Students will demonstrate an understanding that contemporary world problems are impacted by historical, economic, social, and political factors.

  • Describe the relationship of history to the political, economic, and social problems in a country
  • Demonstrate an understanding of significant Enlightenment ideas and their impact on democratic revolutions in England, the United States, France, and Latin America
  • Analyze the impact of industrialization on the general society
  • Read and study selections from literature and films to better understand totalitarian rule, the need for checked power, and the importance of basic freedoms
  • Analyze and explain the conflict between fundamental rights and totalitarian rule; consider the ethical responsibilities of people faced with totalitarian oppression

Language Arts

Writing

  • Use clear research questions and present evidence
  • Develop main idea with supporting evidence
  • Revise writing to improve word choice, logic, and tone

Reading

  • Synthesize content from several sources
  • Evaluate the credibility of the author's argument or defense of a claim
  • Analyze texts based on aesthetic and historical approaches

Keeping Pace with the Changing Technology

A remarkable aspect of the Pathways program is its flexibility.
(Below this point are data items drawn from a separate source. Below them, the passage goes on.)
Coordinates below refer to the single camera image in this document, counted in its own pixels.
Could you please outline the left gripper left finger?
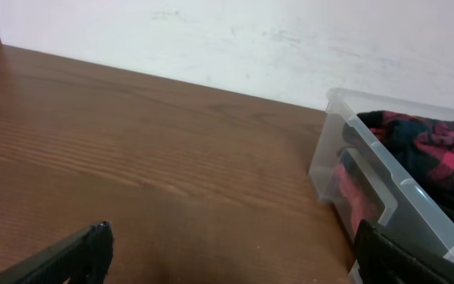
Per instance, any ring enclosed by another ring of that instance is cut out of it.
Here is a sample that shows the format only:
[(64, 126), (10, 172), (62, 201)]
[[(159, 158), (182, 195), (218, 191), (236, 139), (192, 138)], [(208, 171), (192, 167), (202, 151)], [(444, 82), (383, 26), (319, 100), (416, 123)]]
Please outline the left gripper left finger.
[(112, 227), (97, 222), (1, 271), (0, 284), (103, 284), (113, 257)]

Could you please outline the pink printed shirt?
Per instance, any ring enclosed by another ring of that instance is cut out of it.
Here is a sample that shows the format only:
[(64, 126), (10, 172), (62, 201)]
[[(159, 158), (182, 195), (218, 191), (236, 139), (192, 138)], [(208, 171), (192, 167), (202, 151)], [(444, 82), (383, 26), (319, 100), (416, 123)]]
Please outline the pink printed shirt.
[(336, 166), (334, 174), (338, 180), (341, 195), (348, 201), (351, 213), (350, 223), (352, 231), (357, 233), (363, 219), (375, 219), (378, 209), (375, 204), (363, 193), (354, 179), (346, 171), (343, 164)]

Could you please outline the clear plastic storage bin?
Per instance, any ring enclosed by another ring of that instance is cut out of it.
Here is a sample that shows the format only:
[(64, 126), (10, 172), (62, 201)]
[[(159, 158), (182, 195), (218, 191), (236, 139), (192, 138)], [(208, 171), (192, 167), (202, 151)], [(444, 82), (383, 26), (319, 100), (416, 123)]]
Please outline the clear plastic storage bin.
[[(434, 201), (439, 193), (422, 187), (362, 123), (358, 114), (387, 110), (442, 121), (454, 121), (454, 110), (333, 88), (328, 92), (326, 120), (309, 169), (320, 201), (333, 206), (354, 244), (351, 208), (334, 174), (343, 164), (378, 213), (366, 219), (403, 234), (424, 249), (454, 263), (454, 223)], [(362, 282), (355, 262), (351, 278)]]

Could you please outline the red navy plaid shirt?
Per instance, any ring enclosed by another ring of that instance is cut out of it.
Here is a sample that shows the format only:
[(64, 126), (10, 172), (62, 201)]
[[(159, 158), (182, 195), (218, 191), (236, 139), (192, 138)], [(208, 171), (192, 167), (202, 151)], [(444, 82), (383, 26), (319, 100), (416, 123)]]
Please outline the red navy plaid shirt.
[(387, 110), (358, 118), (422, 187), (454, 196), (454, 121)]

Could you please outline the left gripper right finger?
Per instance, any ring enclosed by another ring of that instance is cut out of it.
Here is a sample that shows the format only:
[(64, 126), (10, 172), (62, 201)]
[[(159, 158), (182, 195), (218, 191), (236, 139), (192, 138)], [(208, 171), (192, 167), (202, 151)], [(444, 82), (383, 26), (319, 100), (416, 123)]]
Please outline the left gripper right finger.
[(454, 263), (375, 222), (359, 223), (354, 253), (365, 284), (454, 284)]

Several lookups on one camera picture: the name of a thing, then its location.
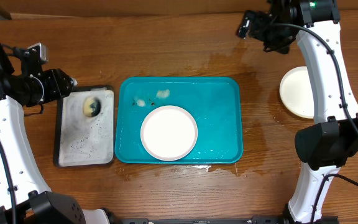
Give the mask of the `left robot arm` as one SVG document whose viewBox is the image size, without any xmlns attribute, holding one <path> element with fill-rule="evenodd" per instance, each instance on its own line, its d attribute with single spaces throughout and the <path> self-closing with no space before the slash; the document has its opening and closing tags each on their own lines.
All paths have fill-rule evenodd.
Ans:
<svg viewBox="0 0 358 224">
<path fill-rule="evenodd" d="M 85 223 L 70 196 L 53 193 L 35 162 L 24 107 L 67 97 L 76 81 L 60 69 L 43 70 L 47 48 L 0 43 L 0 223 Z"/>
</svg>

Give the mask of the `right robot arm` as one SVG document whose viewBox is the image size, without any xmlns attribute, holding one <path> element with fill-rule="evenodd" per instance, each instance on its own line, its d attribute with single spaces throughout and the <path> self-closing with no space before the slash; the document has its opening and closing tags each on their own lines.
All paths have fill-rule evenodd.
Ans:
<svg viewBox="0 0 358 224">
<path fill-rule="evenodd" d="M 339 170 L 358 152 L 358 104 L 351 90 L 340 40 L 335 0 L 271 1 L 268 12 L 246 11 L 240 38 L 262 41 L 265 52 L 287 54 L 296 42 L 308 69 L 314 125 L 295 136 L 301 171 L 295 193 L 280 216 L 254 216 L 253 223 L 337 223 L 322 207 Z"/>
</svg>

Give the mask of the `green and yellow sponge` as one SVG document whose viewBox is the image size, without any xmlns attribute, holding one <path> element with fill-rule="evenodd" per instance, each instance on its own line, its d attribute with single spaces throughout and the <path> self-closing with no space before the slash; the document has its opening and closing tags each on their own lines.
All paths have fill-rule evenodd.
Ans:
<svg viewBox="0 0 358 224">
<path fill-rule="evenodd" d="M 95 96 L 85 98 L 83 102 L 83 114 L 87 117 L 95 117 L 101 111 L 101 101 Z"/>
</svg>

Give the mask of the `pink-rimmed white plate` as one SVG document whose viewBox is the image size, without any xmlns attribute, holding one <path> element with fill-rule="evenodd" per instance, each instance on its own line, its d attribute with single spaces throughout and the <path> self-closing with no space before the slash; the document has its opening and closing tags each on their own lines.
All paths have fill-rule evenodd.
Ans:
<svg viewBox="0 0 358 224">
<path fill-rule="evenodd" d="M 198 127 L 187 110 L 173 105 L 161 106 L 143 120 L 140 140 L 152 157 L 166 162 L 177 161 L 195 147 Z"/>
</svg>

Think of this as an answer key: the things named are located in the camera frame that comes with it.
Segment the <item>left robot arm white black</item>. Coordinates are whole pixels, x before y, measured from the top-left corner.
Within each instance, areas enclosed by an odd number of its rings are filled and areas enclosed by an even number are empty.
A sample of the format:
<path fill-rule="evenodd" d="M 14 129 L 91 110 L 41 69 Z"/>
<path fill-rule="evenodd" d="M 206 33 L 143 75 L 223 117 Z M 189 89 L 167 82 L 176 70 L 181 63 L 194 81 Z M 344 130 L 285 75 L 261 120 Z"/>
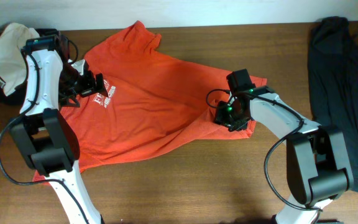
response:
<path fill-rule="evenodd" d="M 5 131 L 26 165 L 42 176 L 39 183 L 54 189 L 70 223 L 103 223 L 80 174 L 78 138 L 60 108 L 78 108 L 78 97 L 108 93 L 102 74 L 93 74 L 85 60 L 70 59 L 71 45 L 57 30 L 26 41 L 25 100 Z"/>

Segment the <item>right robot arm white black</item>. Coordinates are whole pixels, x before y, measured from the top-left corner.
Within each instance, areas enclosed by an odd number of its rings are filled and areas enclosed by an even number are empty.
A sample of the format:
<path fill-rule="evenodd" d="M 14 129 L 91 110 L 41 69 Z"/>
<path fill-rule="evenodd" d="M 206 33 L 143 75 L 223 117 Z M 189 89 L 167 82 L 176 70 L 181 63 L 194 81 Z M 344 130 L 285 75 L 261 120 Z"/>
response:
<path fill-rule="evenodd" d="M 215 107 L 214 122 L 233 132 L 243 131 L 256 121 L 278 138 L 265 156 L 264 175 L 285 206 L 271 222 L 319 223 L 324 207 L 354 186 L 342 131 L 296 112 L 270 87 L 256 86 L 246 69 L 230 73 L 226 80 L 229 88 L 225 92 L 230 97 Z M 287 149 L 288 199 L 273 186 L 268 171 L 269 159 L 280 144 Z"/>

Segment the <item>orange t-shirt with white logo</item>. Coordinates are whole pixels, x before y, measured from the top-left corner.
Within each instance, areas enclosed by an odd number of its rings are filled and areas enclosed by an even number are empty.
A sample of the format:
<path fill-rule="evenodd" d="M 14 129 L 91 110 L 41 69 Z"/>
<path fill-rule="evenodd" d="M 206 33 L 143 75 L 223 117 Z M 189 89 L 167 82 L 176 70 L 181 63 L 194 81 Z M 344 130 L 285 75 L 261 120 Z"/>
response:
<path fill-rule="evenodd" d="M 251 137 L 253 121 L 233 132 L 213 121 L 228 99 L 228 71 L 162 54 L 161 38 L 138 21 L 86 53 L 108 95 L 61 109 L 79 141 L 80 171 L 155 158 L 196 139 Z"/>

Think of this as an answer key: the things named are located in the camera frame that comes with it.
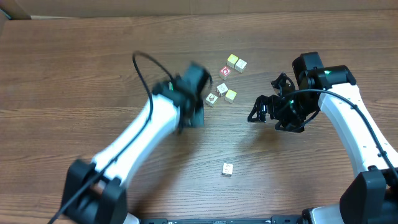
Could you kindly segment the acorn picture block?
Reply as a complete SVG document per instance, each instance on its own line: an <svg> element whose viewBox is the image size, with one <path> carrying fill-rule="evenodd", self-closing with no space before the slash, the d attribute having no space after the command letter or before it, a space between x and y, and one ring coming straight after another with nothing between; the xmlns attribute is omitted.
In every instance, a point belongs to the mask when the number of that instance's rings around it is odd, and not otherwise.
<svg viewBox="0 0 398 224"><path fill-rule="evenodd" d="M210 106L214 107L218 97L212 93L210 93L206 98L205 98L205 103Z"/></svg>

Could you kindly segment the white block green side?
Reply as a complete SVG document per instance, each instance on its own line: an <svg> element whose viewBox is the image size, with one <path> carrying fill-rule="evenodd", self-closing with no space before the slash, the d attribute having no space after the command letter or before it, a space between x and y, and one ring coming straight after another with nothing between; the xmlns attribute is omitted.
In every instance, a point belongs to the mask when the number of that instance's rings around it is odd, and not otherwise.
<svg viewBox="0 0 398 224"><path fill-rule="evenodd" d="M233 174L233 165L224 163L221 174L226 176L231 176Z"/></svg>

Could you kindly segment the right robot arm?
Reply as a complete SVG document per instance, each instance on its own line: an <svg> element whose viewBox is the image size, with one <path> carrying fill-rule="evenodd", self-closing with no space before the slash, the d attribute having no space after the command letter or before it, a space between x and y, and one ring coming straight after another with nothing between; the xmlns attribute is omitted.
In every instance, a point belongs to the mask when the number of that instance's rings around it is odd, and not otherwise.
<svg viewBox="0 0 398 224"><path fill-rule="evenodd" d="M271 83L275 94L257 97L248 122L275 119L276 130L301 133L324 113L349 156L354 181L337 204L273 216L271 223L397 223L397 151L366 109L349 68L325 67L318 52L301 54L292 68L296 80L281 73Z"/></svg>

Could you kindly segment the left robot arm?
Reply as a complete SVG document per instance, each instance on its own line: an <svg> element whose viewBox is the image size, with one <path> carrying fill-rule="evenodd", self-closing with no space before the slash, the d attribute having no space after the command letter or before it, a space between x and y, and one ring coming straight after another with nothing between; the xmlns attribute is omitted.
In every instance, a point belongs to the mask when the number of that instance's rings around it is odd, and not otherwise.
<svg viewBox="0 0 398 224"><path fill-rule="evenodd" d="M106 149L68 169L60 213L76 223L140 223L127 210L132 178L169 134L204 124L201 93L209 72L191 63L183 76L153 88L137 118Z"/></svg>

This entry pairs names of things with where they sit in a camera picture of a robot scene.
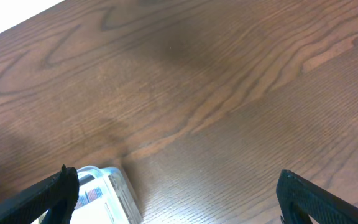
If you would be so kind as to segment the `blue cooling patch box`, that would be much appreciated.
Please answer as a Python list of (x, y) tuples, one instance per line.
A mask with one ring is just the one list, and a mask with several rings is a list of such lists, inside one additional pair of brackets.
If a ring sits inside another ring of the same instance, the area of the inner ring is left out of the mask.
[(96, 188), (80, 188), (78, 201), (75, 206), (75, 210), (91, 203), (92, 201), (101, 198), (103, 195), (99, 187)]

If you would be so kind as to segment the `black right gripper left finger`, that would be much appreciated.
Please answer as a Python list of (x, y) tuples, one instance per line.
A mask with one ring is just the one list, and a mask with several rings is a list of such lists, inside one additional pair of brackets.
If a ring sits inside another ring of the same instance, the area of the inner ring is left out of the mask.
[(74, 167), (61, 171), (0, 203), (0, 223), (69, 223), (79, 198), (79, 179)]

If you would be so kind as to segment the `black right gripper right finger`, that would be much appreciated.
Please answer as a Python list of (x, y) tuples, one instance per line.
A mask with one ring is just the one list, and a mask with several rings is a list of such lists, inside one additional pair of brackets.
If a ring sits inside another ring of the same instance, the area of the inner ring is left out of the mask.
[(358, 224), (358, 208), (290, 170), (282, 170), (276, 194), (283, 224)]

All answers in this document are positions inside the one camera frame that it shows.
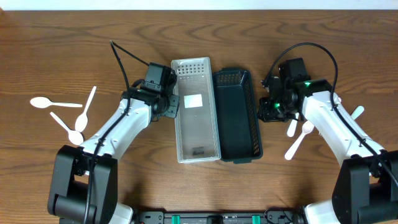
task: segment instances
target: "black basket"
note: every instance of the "black basket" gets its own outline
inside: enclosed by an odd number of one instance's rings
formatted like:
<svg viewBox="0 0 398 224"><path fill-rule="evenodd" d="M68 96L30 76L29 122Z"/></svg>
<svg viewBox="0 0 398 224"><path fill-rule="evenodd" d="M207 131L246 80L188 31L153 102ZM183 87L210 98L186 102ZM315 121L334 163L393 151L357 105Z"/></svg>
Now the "black basket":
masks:
<svg viewBox="0 0 398 224"><path fill-rule="evenodd" d="M262 157L250 73L223 68L213 74L221 160L247 163Z"/></svg>

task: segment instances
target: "white sticker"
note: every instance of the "white sticker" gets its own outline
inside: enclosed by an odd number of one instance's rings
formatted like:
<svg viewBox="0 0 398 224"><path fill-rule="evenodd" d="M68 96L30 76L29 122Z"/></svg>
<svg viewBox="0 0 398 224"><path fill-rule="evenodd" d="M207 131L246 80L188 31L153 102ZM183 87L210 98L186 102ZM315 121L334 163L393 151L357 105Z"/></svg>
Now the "white sticker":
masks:
<svg viewBox="0 0 398 224"><path fill-rule="evenodd" d="M185 108L195 108L203 106L201 94L184 96Z"/></svg>

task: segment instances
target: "white wall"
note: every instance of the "white wall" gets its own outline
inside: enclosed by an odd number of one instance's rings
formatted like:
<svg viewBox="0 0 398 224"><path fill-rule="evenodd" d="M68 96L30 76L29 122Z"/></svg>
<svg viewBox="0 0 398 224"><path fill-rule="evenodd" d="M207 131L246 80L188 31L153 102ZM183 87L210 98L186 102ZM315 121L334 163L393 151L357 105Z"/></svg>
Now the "white wall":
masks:
<svg viewBox="0 0 398 224"><path fill-rule="evenodd" d="M398 9L398 0L0 0L4 10Z"/></svg>

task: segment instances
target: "wooden table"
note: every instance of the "wooden table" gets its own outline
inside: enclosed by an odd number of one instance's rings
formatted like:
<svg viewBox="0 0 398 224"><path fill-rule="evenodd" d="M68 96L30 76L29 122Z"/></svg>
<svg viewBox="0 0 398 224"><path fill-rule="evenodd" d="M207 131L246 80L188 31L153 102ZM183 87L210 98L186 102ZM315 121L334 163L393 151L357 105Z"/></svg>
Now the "wooden table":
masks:
<svg viewBox="0 0 398 224"><path fill-rule="evenodd" d="M97 92L84 131L91 137L118 107L124 81L112 39L145 61L170 65L210 57L213 71L251 71L256 99L275 58L299 42L324 45L339 65L337 94L361 127L387 150L398 146L398 16L395 11L63 11L2 12L0 18L0 222L56 223L47 198L57 151L67 133L49 115L74 127L82 109L29 104L35 96L85 104ZM119 53L130 82L146 67ZM314 47L303 57L314 79L333 78L332 62ZM167 211L264 211L331 197L339 165L314 131L292 161L288 124L260 122L264 155L250 164L178 164L174 120L143 130L119 163L119 201Z"/></svg>

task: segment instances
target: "white basket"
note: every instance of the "white basket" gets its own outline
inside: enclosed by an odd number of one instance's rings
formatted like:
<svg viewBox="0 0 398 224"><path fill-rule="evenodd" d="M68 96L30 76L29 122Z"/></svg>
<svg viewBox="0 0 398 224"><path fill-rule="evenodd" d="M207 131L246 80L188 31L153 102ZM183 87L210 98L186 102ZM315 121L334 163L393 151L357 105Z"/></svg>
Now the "white basket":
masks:
<svg viewBox="0 0 398 224"><path fill-rule="evenodd" d="M177 74L174 94L180 97L175 119L179 163L215 161L221 158L210 59L172 61Z"/></svg>

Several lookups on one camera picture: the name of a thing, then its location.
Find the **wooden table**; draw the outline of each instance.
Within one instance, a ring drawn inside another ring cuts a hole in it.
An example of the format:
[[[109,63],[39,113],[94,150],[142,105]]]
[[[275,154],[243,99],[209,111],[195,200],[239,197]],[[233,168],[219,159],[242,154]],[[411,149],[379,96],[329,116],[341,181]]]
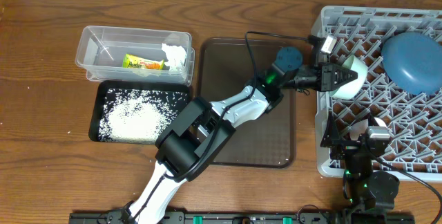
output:
[[[442,0],[8,0],[0,21],[0,223],[67,223],[75,210],[121,207],[151,177],[154,146],[88,138],[98,83],[74,63],[85,26],[187,31],[199,50],[209,37],[242,37],[246,30],[308,35],[328,5],[442,9]],[[292,166],[210,166],[180,188],[171,206],[207,212],[347,206],[341,179],[316,169],[316,94],[296,100]],[[395,211],[429,223],[438,207],[428,189],[401,183]]]

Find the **tray of white granules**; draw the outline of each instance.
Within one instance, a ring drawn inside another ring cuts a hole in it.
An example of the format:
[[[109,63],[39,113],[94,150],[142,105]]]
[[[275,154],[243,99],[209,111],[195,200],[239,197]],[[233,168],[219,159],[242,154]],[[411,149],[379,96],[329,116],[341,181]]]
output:
[[[189,100],[189,88],[181,84],[102,82],[89,138],[99,142],[154,144]]]

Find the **dark brown tray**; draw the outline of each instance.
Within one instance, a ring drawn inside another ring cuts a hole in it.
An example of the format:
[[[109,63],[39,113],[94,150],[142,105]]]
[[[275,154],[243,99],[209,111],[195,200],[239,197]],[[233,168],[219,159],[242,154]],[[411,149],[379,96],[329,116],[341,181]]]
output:
[[[249,40],[259,71],[269,68],[283,41]],[[200,53],[199,94],[208,101],[220,101],[238,94],[253,77],[243,39],[212,38]],[[283,91],[282,102],[269,114],[246,122],[214,160],[214,164],[284,168],[296,156],[295,92]]]

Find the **white cup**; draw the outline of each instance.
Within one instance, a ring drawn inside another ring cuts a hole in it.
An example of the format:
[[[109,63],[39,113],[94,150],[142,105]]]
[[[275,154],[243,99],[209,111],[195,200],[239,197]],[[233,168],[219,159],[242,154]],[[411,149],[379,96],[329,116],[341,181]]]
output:
[[[358,73],[358,79],[330,92],[329,95],[338,99],[350,100],[360,91],[362,85],[364,85],[365,78],[368,74],[368,67],[354,55],[345,60],[343,67],[356,71]]]

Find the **green connector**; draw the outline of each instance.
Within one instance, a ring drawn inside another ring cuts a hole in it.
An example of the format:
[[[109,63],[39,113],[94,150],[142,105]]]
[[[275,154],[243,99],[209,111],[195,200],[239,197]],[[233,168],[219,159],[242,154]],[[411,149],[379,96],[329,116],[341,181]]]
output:
[[[202,216],[194,216],[193,224],[202,224]]]
[[[282,218],[282,224],[291,224],[293,221],[290,217]]]
It can adapt to ever-changing teachers, schedules, and state mandates. It is also easily adaptable to new technologies. Below, a short history.

Since the Pathways program was first implemented in 1990, technology has changed enormously, and Mendocino High's technology labs have done their best to keep up. When the program began, video and audio were still very much analog media, while computers were Mac Pluses used mostly to create HyperCard presentations. Later, VHS and Hi8 video was edited on computers by digitizing the signal with the Fast Video Machine. Eventually Adobe Premiere and the MiroMotion capture card were used to digitize the analog video signal. Over the last few years, analog video equipment has been replaced with DV-format cameras, and Premiere was replaced with Apple Final Cut Pro running on G4 towers. In the computer lab, equipment went from the original Mac Pluses to LCIIs to iMacs. Audio gear transitioned from an analog 16-channel mixing board feeding cassette tape recorders to Digidesign Pro Tools audio recording and editing software that features a built-in audio mixer and DAT and MiniDisc recorders.